# Missing valve box.



## Batpig (Sep 27, 2021)

I moved into a home a little over a year ago that had an 
irritation system that was in very poor shape, to the point where it wasn’t advertised in the listing. It’s an extensive system with 24 zones over 3 acres or so. 

I love a good project, so have been slowly getting things back in running shape. I’ve got 21 of the zones up and running, but I haven’t located the last valve box. It’s what I would consider the least important set of zones, so not a huge issue, but I’d like to get it running if I can. Any suggestions on the “easiest” way to locate the box?

These zones were part of the system considered “abandoned” by the previous owners, so it could be buried under dirt, landscaping, etc. One of the three zones actually shows continuity when testing from the controller, but I’ve only located a couple of the heads that are part of the 3 zones.


----------



## Factor (Oct 10, 2019)

Chat R box


Amazon.com : chatterbox valve locator


----------



## Batpig (Sep 27, 2021)

Beautiful!
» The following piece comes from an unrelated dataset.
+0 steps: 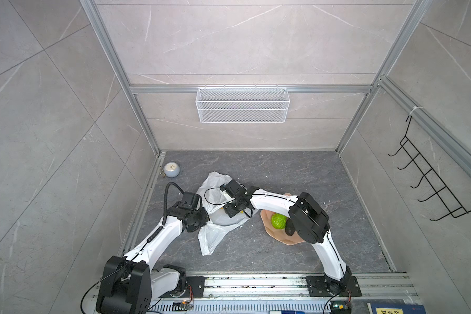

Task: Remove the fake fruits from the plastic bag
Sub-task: 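Reach the right gripper back into the white bag, then grasp the yellow banana in the bag and lift it out with the right gripper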

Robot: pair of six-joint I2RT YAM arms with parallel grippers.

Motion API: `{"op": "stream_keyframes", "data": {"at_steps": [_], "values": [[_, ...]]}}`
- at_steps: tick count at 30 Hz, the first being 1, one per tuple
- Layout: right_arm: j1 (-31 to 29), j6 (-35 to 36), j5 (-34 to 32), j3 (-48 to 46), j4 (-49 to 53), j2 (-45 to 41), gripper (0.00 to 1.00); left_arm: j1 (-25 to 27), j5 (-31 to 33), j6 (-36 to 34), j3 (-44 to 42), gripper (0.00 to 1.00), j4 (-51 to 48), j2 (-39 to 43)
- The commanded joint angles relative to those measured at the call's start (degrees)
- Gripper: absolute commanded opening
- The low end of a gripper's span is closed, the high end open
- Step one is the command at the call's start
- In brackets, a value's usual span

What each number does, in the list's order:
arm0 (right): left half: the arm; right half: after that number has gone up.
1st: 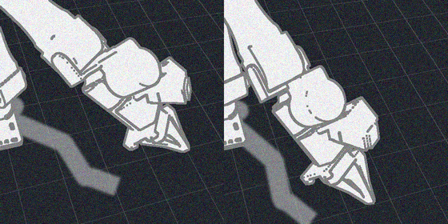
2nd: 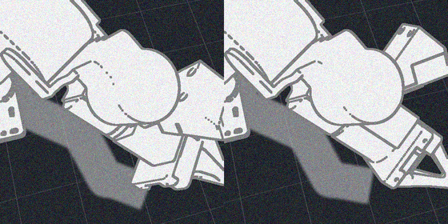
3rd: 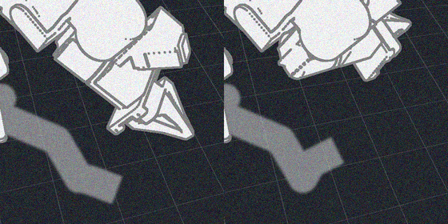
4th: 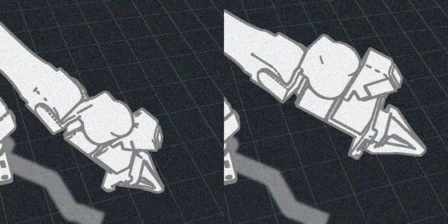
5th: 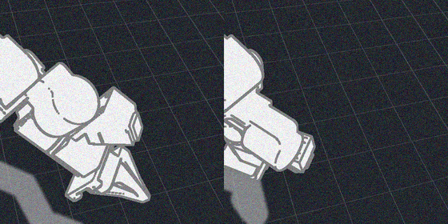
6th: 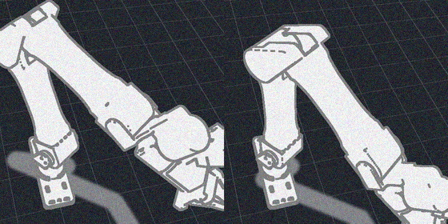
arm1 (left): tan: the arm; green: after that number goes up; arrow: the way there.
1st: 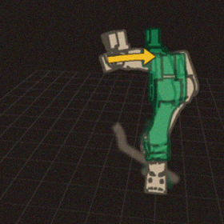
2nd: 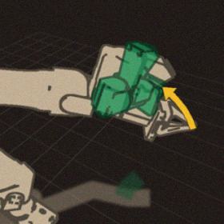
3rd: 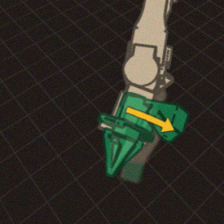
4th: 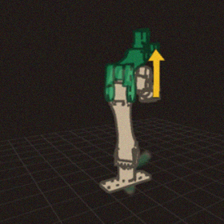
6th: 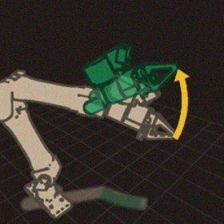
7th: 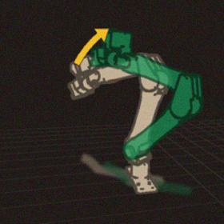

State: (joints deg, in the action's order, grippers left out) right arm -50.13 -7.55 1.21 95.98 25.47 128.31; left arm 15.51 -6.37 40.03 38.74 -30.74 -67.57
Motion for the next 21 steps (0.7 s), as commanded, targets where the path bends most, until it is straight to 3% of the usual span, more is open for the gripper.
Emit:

I’ll give it a try.


----------



## Factor (Oct 10, 2019)

Batpig said:


> Beautiful! I’ll give it a try.


Good luck 
Make sure the water pressure is off when you do it.


----------



## Victor Von Lawn (5 mo ago)

great invention. I wish I had this years ago.

also love the IDing ideas.


----------



## Batpig (Sep 27, 2021)

Got the chat-r-box, and it works great. Unfortunately, even with one of the 3 valves still showing continuity, we weren’t able to find the box, so either the valve isn’t actually functional, or it’s too buried to hear. Looks like I’ll be stuck digging hole to try to find it.


----------